The first column shows the H&E WSIs, the second column shows the pathologist annotations of the tissue, the third, and fourth columns indicate the SAMs based on the ISM and the FSM models, respectively. Top row, low-risk LUAD case where annotations are: low-risk related lepidic (dark green) and high-risk related tumor (light gray) histologic patterns. Second row, high-risk LUAD case where annotations are: high-risk related solid histologic pattern (lavender), high-risk related vascular invasion (light green), and low-risk related tumor (light gray) histologic patterns. Third and fourth rows, low-risk and high-risk LUSC cases, respectively where annotations are: tumor tissue (peach). The colorbar is relevant to the heatmaps shown in the last two columns.
Fig. 5:
Fig. 5:. Visualization of salient regions using various interpretable methods.

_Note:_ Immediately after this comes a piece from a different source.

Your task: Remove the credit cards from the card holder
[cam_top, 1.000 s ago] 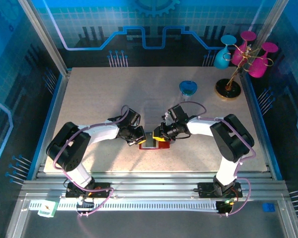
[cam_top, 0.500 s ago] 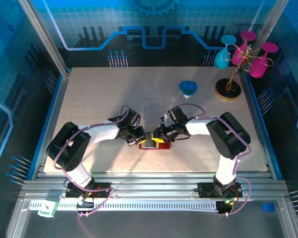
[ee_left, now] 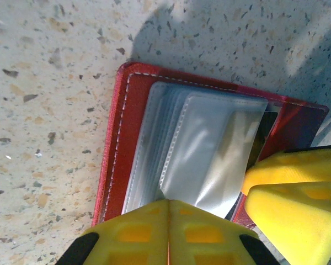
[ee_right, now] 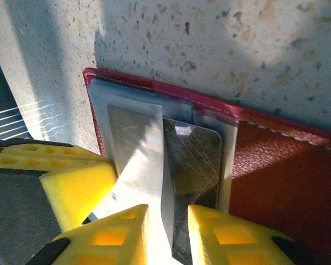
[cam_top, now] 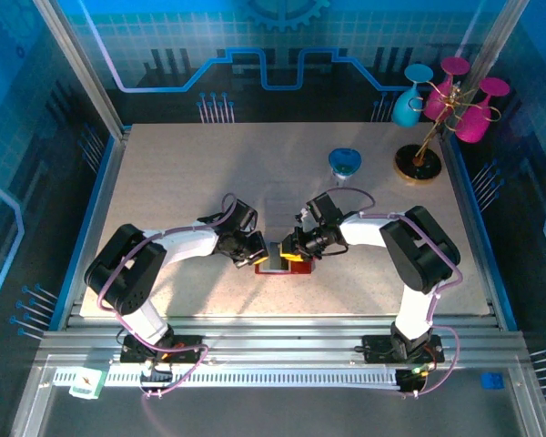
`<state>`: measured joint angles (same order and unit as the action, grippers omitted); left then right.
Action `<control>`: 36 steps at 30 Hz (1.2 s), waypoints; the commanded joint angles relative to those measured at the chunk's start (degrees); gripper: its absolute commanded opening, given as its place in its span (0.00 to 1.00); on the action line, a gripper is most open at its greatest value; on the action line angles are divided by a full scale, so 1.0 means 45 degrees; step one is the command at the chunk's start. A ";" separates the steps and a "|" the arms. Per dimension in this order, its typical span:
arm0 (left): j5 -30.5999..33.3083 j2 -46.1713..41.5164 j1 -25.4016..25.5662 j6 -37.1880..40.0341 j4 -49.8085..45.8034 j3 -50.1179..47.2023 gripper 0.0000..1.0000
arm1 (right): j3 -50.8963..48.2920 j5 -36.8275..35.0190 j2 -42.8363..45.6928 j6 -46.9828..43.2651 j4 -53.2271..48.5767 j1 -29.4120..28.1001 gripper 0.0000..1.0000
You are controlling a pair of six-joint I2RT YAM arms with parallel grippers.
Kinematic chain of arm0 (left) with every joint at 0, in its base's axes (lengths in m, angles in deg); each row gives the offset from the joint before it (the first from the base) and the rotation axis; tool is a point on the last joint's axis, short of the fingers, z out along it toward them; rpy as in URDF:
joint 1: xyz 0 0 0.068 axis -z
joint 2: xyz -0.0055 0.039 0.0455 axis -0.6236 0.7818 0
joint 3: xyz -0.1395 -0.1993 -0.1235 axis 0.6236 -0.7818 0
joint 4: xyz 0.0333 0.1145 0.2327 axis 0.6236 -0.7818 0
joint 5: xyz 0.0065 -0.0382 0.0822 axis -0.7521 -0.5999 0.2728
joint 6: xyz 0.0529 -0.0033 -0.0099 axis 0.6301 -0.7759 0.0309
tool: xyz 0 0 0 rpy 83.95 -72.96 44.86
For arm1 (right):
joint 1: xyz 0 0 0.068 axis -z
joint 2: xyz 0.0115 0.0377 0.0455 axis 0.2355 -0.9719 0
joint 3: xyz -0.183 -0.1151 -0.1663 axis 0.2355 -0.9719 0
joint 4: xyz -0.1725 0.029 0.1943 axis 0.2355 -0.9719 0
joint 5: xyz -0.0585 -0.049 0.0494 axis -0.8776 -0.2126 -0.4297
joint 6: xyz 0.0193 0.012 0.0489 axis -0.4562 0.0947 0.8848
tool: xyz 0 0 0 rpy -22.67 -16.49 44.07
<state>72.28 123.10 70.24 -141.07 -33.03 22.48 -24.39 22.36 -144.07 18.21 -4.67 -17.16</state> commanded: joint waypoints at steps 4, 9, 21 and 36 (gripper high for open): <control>0.0028 -0.0044 -0.0063 0.0097 -0.0573 -0.0113 0.08 | -0.0047 -0.0031 0.0744 0.0162 0.0085 0.0198 0.26; -0.0039 -0.0182 -0.0068 0.0311 -0.0953 0.0331 0.08 | -0.0375 0.0120 0.1127 0.0451 0.0585 0.0404 0.26; -0.0509 0.0019 0.0258 0.0711 -0.1608 0.1230 0.06 | -0.0922 0.0103 0.0828 0.0108 0.0217 0.0787 0.26; 0.0384 0.0954 0.0592 0.1694 -0.3021 0.1927 0.06 | -0.0979 0.0437 0.0342 -0.0051 0.0455 0.0799 0.26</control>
<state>73.00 126.43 72.51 -135.04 -43.94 30.57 -28.28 22.73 -141.09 18.87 -2.90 -14.37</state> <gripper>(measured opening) 0.063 0.262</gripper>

WSI-level heatmaps highlighting WSI regions associated with survival on four (low- and high-risk LUAD as well as low- and high-risk LUSC) cases are shown (see Fig. 4 for more info). The first column shows the traditional attention-based heatmaps (TAH) generated on the ISM model and the second column shows the ones generated on a multiple instance learning model (Attention MIL [21]). The remaining columns show the co-attention (CoAttn) heatmaps generated on the FSM model for the gene signatures, sig#1-sig#5 (see Section II-A), respectively.
Fig. 6:
Fig. 6:. Quantitative comparison of different model interpretability methods with expert annotations.

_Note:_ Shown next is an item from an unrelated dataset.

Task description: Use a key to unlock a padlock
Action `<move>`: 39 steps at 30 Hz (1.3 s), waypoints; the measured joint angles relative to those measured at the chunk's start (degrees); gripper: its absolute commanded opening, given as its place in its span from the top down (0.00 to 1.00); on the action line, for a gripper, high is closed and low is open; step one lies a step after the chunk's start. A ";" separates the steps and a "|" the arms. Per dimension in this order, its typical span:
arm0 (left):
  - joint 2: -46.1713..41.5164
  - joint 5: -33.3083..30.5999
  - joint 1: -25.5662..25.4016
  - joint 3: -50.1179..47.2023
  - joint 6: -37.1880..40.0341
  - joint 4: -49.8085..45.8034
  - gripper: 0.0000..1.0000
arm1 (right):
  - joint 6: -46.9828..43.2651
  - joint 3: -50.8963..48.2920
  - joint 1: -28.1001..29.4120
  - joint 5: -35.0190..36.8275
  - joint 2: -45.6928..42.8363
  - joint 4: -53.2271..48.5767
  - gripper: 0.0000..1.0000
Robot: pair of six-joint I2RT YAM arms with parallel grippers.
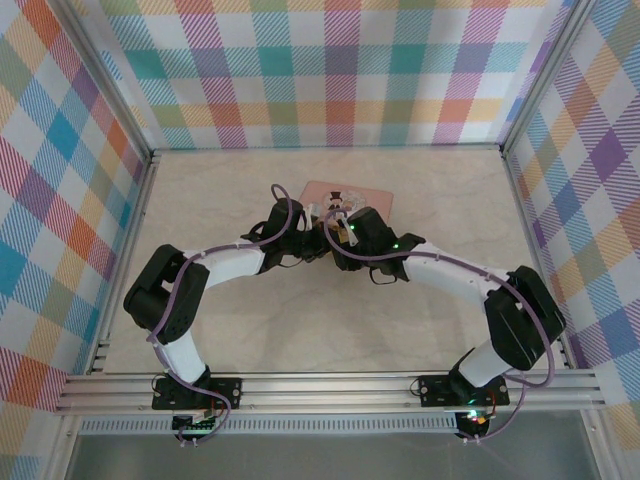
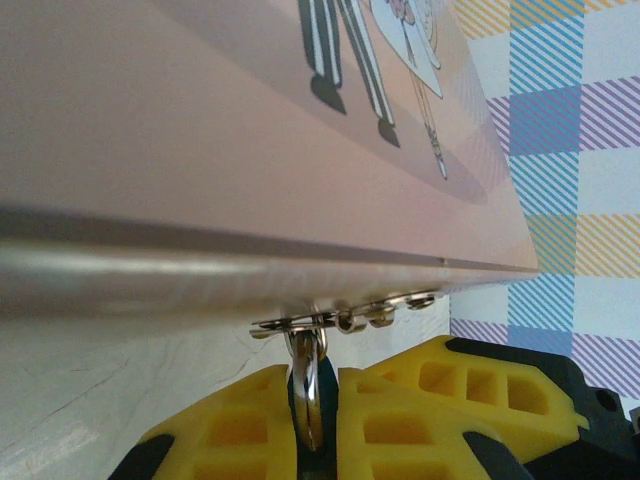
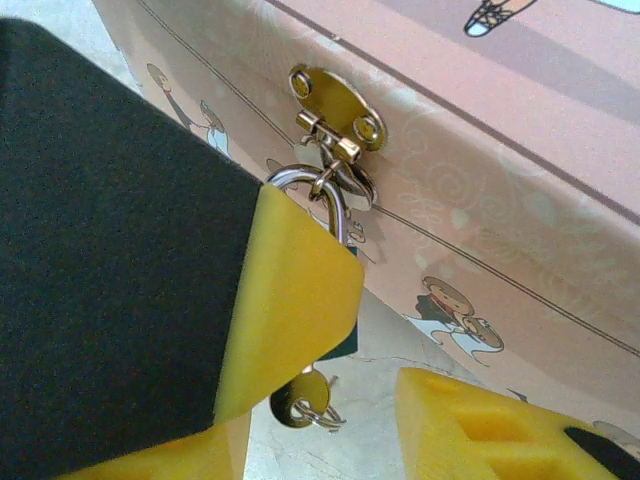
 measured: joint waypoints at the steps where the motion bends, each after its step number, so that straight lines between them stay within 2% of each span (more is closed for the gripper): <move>1: 0.00 0.00 0.00 0.00 0.00 0.02 0.93 | -0.24 0.22 0.00 0.09 0.28 -0.13 0.58; 19: 0.00 -0.02 0.02 0.00 -0.02 0.26 0.93 | -4.04 3.89 1.14 2.47 3.58 -4.09 0.66; 20: 0.00 -0.02 0.02 0.00 -0.02 0.28 0.93 | -4.26 3.96 1.16 2.62 3.58 -4.17 0.71; 23: 0.00 -0.04 0.02 0.00 0.02 0.37 0.93 | -4.87 4.13 1.44 2.60 3.58 -4.22 0.97; 24: 0.00 -0.07 0.02 0.00 0.04 0.35 0.93 | -4.87 4.22 1.46 2.69 3.58 -4.26 1.00; 26: 0.00 -0.20 0.02 0.00 0.22 0.13 0.92 | -5.09 4.22 1.51 2.73 3.58 -4.26 1.00; 29: 0.00 -0.33 0.02 0.00 0.24 0.17 0.87 | -5.29 4.22 1.51 2.58 3.58 -4.22 1.00; 35: -0.02 -0.31 0.04 0.00 0.20 0.17 0.64 | -5.03 3.32 1.51 1.60 3.58 -3.04 1.00; 39: -0.11 -0.35 0.00 -0.63 0.02 0.04 0.61 | -4.39 1.16 1.51 0.11 3.58 -0.22 1.00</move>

The plots display the performance of the FSM SAM (blue), ISM SAM (red), ISM TAH (green), MIL TAH (purple), CoAttn sig#1 (orange), CoAttn sig#2 (brown), CoAttn sig#3 (pink), CoAttn sig#4 (gray), and CoAttn sig#5 (cyan) interpretability methods, in terms of the Dice coefficient across different threshold levels. For each case, the Dice coefficient was computed by generating binarized heatmaps at different thresholds, and comparing them with the pathologist annotations. ISM TAH, MIL TAH, and CoAttn heatmaps are shown in Fig. 5. The four cases correspond to the low- and high-risk LUAD as well as the low- and high-risk LUSC cases presented in Fig. 4, which also include the pathologist annotations and the SAMs. In the LUAD cases, the light gray annotations indicating tumor regions were excluded from the Dice coefficient calculation. This exclusion is because we focused solely on pathologic tumor features or patterns known to be associated with either favorable prognosis in low-risk LUAD or unfavorable prognosis in high-risk LUAD.